I have started reading my copy of Thanks for the Feedback: The Science and Art of Receiving Feedback Well, by Douglas Stone and Sheila Heen.  Stone and Heen are two of the authors of Difficult Conversations and both lecture on negotiation at the Harvard Law School.  I got my Kindle copy today, and it's a very fine read indeed.  You can see more information at

Giving feedback is a source of concern in businesses and other organizations.  It is of particular interest, I believe, for pastors and other church leaders.  We in the preacher tribe are not generally all that adept at giving helpful feedback.  And we are even worse (perhaps I can only speak for myself...) at receiving critical and negative feedback.

Stone and Heen suggest that the real key in this interaction is not the giver of the feedback.  Rather they emphasize the role of the receiver.  "And we came to see," they write, "how this could transform not just how we handle performance reviews on the job, but how we lead, and behave in our professional lives and in our personal lives" (page 3).

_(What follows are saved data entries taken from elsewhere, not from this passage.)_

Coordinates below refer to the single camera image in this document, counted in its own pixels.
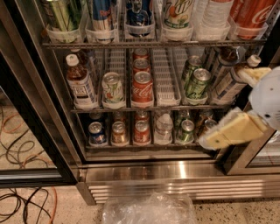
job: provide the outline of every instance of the plastic bag
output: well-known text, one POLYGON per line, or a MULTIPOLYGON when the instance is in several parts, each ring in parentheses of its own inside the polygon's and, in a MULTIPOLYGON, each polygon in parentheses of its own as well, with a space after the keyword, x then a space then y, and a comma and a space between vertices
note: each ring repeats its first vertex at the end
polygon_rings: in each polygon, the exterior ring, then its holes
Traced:
POLYGON ((108 199, 102 224, 196 224, 192 200, 154 192, 149 198, 108 199))

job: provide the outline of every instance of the speckled floor
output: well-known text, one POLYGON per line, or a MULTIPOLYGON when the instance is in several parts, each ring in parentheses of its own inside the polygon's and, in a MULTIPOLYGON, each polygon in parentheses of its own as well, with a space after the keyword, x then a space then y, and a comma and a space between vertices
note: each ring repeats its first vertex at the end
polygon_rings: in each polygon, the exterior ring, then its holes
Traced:
MULTIPOLYGON (((53 209, 53 191, 45 188, 50 195, 44 208, 50 213, 53 209)), ((87 206, 75 186, 55 187, 58 194, 57 211, 53 224, 101 224, 103 205, 87 206)), ((7 193, 8 189, 0 190, 0 196, 7 193)), ((33 189, 17 189, 18 194, 28 198, 33 189)), ((42 204, 45 193, 39 192, 32 201, 42 204)), ((0 201, 0 214, 9 213, 14 209, 16 201, 9 199, 0 201)), ((279 224, 280 223, 280 199, 242 199, 236 201, 194 201, 194 209, 197 215, 197 224, 207 223, 236 223, 236 224, 279 224)), ((30 205, 28 208, 28 222, 36 223, 39 210, 30 205)), ((23 206, 19 211, 4 223, 24 223, 23 206)), ((38 223, 48 223, 48 217, 42 213, 38 223)))

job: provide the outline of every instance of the white robotic device
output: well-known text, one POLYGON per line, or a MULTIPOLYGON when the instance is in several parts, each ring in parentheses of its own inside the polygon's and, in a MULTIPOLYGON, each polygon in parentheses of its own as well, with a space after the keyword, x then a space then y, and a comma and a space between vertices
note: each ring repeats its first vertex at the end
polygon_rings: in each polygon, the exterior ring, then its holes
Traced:
POLYGON ((242 144, 261 137, 268 126, 280 130, 280 66, 263 76, 249 97, 248 113, 234 108, 219 124, 199 138, 199 144, 217 150, 231 144, 242 144))

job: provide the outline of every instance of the stainless steel base
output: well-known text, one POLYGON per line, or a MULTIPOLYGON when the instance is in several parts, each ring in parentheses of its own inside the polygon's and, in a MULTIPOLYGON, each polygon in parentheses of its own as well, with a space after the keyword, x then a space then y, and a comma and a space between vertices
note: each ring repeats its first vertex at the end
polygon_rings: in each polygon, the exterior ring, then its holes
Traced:
POLYGON ((226 176, 217 164, 167 162, 87 168, 80 192, 87 200, 90 192, 94 201, 88 204, 93 205, 108 197, 140 197, 155 191, 187 193, 192 200, 280 197, 279 186, 280 174, 226 176))

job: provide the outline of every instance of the floor
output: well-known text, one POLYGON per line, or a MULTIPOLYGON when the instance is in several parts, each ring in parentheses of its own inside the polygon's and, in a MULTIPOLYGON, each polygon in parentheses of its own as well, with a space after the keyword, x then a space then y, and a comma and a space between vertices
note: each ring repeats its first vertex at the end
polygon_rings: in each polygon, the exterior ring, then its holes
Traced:
MULTIPOLYGON (((54 204, 52 188, 44 188, 49 197, 44 208, 51 213, 54 204)), ((57 208, 53 224, 101 224, 103 205, 87 206, 75 186, 55 187, 57 192, 57 208)), ((0 199, 10 193, 9 189, 0 189, 0 199)), ((28 198, 34 189, 17 189, 18 195, 28 198)), ((45 192, 38 192, 31 201, 42 205, 46 197, 45 192)), ((16 200, 8 198, 0 200, 0 214, 9 214, 16 206, 16 200)), ((227 224, 278 224, 280 223, 280 199, 243 199, 238 201, 194 201, 194 210, 197 224, 227 223, 227 224)), ((24 205, 4 223, 24 223, 24 205)), ((36 223, 39 209, 33 205, 28 206, 27 223, 36 223)), ((46 213, 42 213, 38 223, 48 223, 46 213)))

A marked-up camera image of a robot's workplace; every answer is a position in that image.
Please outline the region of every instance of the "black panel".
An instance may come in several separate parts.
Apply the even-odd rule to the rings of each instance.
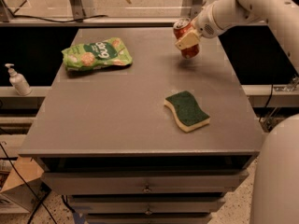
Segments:
[[[286,84],[297,74],[267,26],[236,26],[220,41],[242,85]]]
[[[14,63],[31,86],[50,86],[76,27],[1,27],[0,86],[10,86],[5,63]]]

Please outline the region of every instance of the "drawer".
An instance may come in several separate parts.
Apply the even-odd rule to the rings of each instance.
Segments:
[[[42,181],[57,194],[141,194],[227,192],[248,176],[241,172],[45,173]]]
[[[87,215],[89,224],[207,224],[210,214]]]
[[[69,204],[83,214],[156,214],[217,212],[223,198],[187,195],[106,195],[69,197]]]

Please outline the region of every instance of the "gray tabletop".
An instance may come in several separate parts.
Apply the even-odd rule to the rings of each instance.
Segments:
[[[218,38],[185,60],[172,28],[82,29],[74,44],[120,37],[134,62],[72,75],[62,65],[21,147],[22,156],[257,154],[263,132]],[[189,91],[211,117],[190,133],[164,98]]]

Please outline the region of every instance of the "cardboard box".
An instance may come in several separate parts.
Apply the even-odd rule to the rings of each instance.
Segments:
[[[21,157],[15,161],[14,166],[35,194],[38,194],[43,174],[41,167],[31,158]],[[0,191],[0,214],[30,213],[35,204],[36,196],[12,169]]]

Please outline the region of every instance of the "pump bottle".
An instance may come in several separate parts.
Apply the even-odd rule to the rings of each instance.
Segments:
[[[13,63],[7,63],[6,67],[8,68],[8,72],[10,74],[10,83],[16,89],[17,93],[21,96],[25,96],[31,92],[31,88],[25,79],[25,77],[17,73],[15,69],[11,68],[14,66]]]

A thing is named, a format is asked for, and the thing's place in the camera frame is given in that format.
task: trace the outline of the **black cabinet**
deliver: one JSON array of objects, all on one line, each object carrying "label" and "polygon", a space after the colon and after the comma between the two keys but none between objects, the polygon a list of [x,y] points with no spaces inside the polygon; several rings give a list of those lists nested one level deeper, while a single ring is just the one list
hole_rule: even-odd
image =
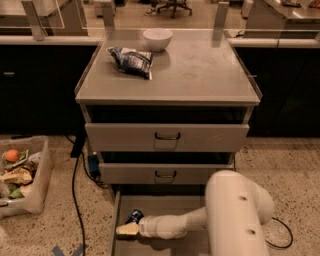
[{"label": "black cabinet", "polygon": [[1,45],[0,133],[78,134],[84,120],[74,88],[95,48]]},{"label": "black cabinet", "polygon": [[320,49],[236,48],[263,97],[251,136],[320,136]]}]

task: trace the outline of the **storage bin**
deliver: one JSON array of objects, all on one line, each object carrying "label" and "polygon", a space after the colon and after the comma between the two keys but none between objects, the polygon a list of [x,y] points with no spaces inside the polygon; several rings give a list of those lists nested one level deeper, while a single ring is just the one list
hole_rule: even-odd
[{"label": "storage bin", "polygon": [[0,219],[6,216],[13,216],[25,213],[39,214],[43,210],[44,200],[50,181],[53,162],[48,147],[48,137],[34,136],[23,139],[9,139],[0,141],[0,156],[9,149],[15,148],[19,151],[29,150],[29,155],[41,153],[40,162],[36,175],[32,182],[30,194],[19,199],[0,199]]}]

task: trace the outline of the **drawer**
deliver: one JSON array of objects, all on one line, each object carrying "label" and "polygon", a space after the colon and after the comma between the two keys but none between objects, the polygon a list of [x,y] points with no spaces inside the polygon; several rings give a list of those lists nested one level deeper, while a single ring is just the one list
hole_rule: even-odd
[{"label": "drawer", "polygon": [[189,231],[180,239],[161,240],[137,236],[137,239],[121,240],[115,234],[116,227],[123,225],[134,209],[148,215],[181,215],[205,205],[200,194],[159,195],[128,194],[118,191],[115,197],[112,227],[107,256],[210,256],[209,239],[206,230]]},{"label": "drawer", "polygon": [[99,164],[107,184],[206,184],[216,171],[212,165]]},{"label": "drawer", "polygon": [[93,151],[237,152],[246,124],[87,123]]}]

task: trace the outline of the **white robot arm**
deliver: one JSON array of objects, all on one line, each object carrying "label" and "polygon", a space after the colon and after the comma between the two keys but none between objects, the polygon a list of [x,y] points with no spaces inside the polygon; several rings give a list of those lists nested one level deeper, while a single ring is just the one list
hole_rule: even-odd
[{"label": "white robot arm", "polygon": [[[269,255],[261,225],[271,219],[274,203],[265,189],[239,173],[219,171],[210,177],[205,197],[205,207],[179,216],[146,216],[131,227],[141,236],[161,239],[207,229],[212,255]],[[125,234],[129,226],[118,227],[117,233]]]}]

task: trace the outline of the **bowl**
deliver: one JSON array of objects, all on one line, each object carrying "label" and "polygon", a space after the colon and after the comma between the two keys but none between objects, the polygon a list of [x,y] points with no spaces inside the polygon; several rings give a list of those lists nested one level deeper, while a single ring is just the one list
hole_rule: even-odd
[{"label": "bowl", "polygon": [[143,32],[143,37],[148,50],[161,52],[169,45],[172,31],[164,28],[151,28]]}]

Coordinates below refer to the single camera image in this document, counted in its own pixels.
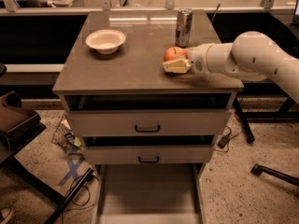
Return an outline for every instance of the white robotic arm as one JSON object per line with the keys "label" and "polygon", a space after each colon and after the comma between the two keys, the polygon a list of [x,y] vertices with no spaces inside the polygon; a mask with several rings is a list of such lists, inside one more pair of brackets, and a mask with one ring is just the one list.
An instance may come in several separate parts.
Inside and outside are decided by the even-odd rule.
{"label": "white robotic arm", "polygon": [[270,78],[299,104],[299,60],[262,33],[246,32],[234,43],[200,45],[188,52],[188,60],[204,74],[246,81]]}

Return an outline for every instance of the drawer handle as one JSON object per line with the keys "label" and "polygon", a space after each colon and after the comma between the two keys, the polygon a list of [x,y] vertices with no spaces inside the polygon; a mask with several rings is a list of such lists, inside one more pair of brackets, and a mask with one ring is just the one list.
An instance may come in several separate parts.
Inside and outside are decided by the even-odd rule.
{"label": "drawer handle", "polygon": [[138,161],[140,163],[157,163],[159,162],[159,156],[156,157],[156,160],[152,160],[152,161],[149,161],[149,160],[142,160],[142,158],[139,156],[138,157]]}
{"label": "drawer handle", "polygon": [[138,128],[137,125],[135,126],[135,131],[138,133],[157,133],[160,131],[160,129],[161,129],[160,124],[158,124],[157,128],[154,130],[144,129],[144,128],[142,129],[142,128]]}

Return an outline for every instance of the person's foot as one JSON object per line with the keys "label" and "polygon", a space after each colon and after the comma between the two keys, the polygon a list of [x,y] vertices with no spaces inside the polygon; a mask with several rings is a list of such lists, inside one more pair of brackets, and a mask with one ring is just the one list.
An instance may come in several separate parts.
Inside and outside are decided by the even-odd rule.
{"label": "person's foot", "polygon": [[0,224],[8,223],[15,211],[10,207],[0,209]]}

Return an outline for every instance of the silver can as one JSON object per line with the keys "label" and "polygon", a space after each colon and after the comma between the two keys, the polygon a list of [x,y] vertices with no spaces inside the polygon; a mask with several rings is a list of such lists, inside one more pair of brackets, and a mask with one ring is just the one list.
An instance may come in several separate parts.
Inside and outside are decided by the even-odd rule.
{"label": "silver can", "polygon": [[187,47],[192,26],[192,10],[190,8],[181,8],[178,10],[176,45],[178,47]]}

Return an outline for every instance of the speckled floor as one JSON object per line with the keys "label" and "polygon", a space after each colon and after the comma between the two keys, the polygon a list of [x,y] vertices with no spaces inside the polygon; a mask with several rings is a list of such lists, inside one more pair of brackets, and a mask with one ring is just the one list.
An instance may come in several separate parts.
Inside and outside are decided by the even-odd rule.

Two things strike me early in my reading of the book.  The first is what the authors describe as "the tension between learning and being accepted."  This grabbed me because one of my strongest strengths is that of "learner."  And yet, when it comes to learning about myself, I am less than excited--especially when the feedback describes my shortcomings.  Stone and Heen note that such feedback can feel less like a "gift of learning" and far more like a colonoscopy.

I resemble that remark.  The good news is that receiving feedback is, at least in part, a set of skills to be learned and practiced.  It is also dependent on one's mental and spiritual condition at the feedback moment (and I can do something about that as well!).  So, immediately, I am reminding myself today that feedback is first of all information.  I like to learn, so I need to reframe as best I can the feedback that I receive from others.

The second thing that caught my attention is the role of leaders in forming a feedback culture in an organization.  This is not primarily about learning as a leader to give more effective feedback (although that is a very useful thing to do).  Instead, the most powerful way to foster a feedback culture depends on how the leader or leaders receive feedback from others and especially from those with less power in the organization.

"Nothing affects the learning culture of an organization more than the skill with which its executive team receives feedback," write Stone and Heen (page 10).  The higher up we get in an organization, the less accurate feedback we get.  So this will take work.  But the authors note that working to get that feedback "creates a culture of learning, problem solving, and adaptive high performance."

I, for one, desire to pay more attention to how I receive feedback in my ministry.  We know that other members will observe and imitate the behavior of the visible public leaders. I can therefore impact the ways in which others accept feedback by how I model that acceptance myself.

Now we come to the hard part.  This means that as a leader I need to seek out greater amounts of accurately critical feedback.  I need to do that for two reasons.  First, I can model helpful responses to such feedback.  Second, this is where the real learning and growth are.

If only my feelings didn't get hurt so easily.  Know what I mean?